* _Data extract_
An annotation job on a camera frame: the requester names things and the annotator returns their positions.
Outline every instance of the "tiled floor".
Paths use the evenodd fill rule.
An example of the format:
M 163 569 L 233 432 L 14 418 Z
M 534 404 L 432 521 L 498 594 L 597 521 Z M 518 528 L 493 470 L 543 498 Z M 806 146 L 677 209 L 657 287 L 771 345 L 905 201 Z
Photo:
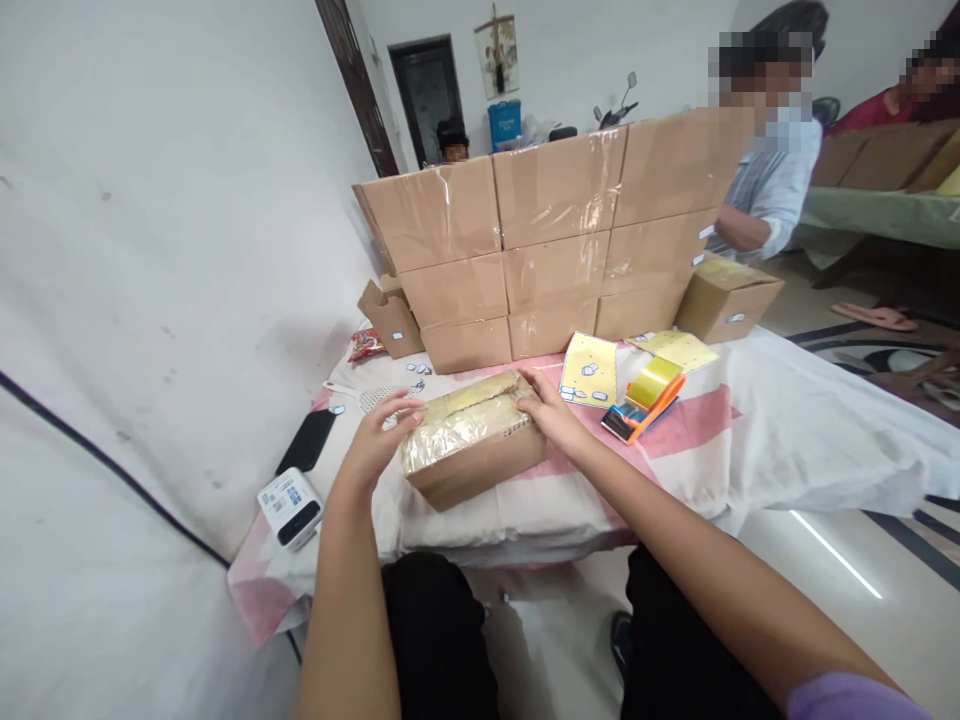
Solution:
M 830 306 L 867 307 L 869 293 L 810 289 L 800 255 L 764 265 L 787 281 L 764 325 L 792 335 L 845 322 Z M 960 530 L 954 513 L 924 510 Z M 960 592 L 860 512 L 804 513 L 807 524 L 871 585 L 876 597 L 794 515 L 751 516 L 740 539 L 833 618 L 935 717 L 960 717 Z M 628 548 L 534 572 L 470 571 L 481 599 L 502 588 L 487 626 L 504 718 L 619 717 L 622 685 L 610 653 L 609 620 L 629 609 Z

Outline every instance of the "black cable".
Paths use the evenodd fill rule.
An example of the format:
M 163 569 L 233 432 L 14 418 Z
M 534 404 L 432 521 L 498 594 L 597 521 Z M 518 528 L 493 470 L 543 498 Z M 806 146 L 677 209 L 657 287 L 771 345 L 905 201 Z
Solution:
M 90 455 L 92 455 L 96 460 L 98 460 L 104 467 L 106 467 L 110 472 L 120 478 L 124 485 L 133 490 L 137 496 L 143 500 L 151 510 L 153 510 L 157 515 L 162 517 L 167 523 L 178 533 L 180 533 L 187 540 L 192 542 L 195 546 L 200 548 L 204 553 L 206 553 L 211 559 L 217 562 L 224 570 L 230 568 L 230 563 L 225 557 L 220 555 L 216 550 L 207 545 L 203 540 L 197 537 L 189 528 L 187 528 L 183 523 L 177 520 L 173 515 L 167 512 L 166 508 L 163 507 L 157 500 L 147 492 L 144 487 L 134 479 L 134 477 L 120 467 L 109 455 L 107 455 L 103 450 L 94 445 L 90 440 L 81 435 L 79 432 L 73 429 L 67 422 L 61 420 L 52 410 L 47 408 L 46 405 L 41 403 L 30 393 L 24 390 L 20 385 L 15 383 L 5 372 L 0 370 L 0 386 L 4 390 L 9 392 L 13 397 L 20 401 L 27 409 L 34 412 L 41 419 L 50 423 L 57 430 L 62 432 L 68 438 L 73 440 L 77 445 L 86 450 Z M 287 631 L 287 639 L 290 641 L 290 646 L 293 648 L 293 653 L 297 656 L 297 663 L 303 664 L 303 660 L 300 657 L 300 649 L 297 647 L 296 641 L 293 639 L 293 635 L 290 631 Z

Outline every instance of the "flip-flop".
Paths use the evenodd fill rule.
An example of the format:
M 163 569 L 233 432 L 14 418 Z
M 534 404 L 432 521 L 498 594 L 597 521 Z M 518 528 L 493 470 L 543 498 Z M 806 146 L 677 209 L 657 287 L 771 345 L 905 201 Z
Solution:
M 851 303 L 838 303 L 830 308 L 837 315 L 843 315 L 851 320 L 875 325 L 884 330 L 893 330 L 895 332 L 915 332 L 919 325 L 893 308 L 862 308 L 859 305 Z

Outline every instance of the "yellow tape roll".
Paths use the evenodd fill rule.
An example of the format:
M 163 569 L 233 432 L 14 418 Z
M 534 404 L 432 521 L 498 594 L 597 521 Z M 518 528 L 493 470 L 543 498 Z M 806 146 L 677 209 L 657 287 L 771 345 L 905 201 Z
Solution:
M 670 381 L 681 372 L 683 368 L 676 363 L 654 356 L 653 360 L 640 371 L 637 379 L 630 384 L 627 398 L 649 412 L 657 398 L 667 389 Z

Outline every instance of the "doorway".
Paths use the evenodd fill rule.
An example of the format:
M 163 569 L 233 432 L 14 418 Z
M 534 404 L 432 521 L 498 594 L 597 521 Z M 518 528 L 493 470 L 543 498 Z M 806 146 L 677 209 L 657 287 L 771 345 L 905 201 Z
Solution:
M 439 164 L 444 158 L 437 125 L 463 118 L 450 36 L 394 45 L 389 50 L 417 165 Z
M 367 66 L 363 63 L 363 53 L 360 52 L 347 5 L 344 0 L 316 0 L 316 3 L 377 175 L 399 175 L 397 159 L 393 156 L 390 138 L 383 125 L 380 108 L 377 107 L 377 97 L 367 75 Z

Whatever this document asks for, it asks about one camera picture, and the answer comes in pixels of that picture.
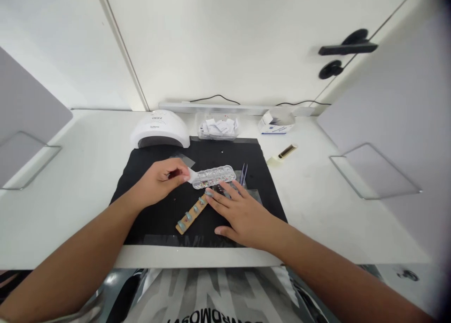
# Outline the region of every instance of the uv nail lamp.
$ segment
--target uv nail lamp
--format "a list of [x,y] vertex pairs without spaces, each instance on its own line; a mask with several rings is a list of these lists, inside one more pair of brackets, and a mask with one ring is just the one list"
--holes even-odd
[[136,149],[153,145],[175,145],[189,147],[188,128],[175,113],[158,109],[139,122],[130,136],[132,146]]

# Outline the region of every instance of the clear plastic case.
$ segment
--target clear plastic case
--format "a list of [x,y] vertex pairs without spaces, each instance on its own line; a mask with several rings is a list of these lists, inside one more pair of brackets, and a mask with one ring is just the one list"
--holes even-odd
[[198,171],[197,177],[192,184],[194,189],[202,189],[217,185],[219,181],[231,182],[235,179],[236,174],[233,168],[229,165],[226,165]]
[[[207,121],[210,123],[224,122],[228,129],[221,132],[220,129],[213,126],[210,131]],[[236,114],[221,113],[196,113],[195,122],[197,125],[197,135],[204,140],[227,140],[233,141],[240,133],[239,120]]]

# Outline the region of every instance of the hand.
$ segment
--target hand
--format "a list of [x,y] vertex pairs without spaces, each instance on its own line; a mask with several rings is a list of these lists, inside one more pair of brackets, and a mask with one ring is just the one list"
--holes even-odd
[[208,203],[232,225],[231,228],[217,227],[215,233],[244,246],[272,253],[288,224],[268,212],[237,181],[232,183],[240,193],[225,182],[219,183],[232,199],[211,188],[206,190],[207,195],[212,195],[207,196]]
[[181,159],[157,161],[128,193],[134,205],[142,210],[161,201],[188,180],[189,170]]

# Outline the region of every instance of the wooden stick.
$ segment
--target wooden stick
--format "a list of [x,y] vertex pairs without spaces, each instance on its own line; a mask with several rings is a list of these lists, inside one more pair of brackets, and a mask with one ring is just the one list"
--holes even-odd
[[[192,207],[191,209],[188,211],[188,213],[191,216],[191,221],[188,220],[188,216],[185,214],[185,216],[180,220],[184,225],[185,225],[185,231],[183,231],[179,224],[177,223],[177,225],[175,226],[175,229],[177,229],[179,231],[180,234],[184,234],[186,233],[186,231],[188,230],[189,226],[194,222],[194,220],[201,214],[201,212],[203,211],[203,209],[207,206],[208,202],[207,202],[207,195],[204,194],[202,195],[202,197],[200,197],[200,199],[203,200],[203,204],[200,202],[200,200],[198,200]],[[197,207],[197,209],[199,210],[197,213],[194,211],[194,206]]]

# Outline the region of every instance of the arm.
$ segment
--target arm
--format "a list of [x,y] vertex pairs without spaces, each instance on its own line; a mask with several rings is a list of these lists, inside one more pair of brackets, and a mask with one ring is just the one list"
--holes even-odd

* _Your instructions_
Scan the listing above, and wherever a line holds the word "clear", copy it.

* _Response box_
# Outline the region of every instance of the clear plastic case.
--target clear plastic case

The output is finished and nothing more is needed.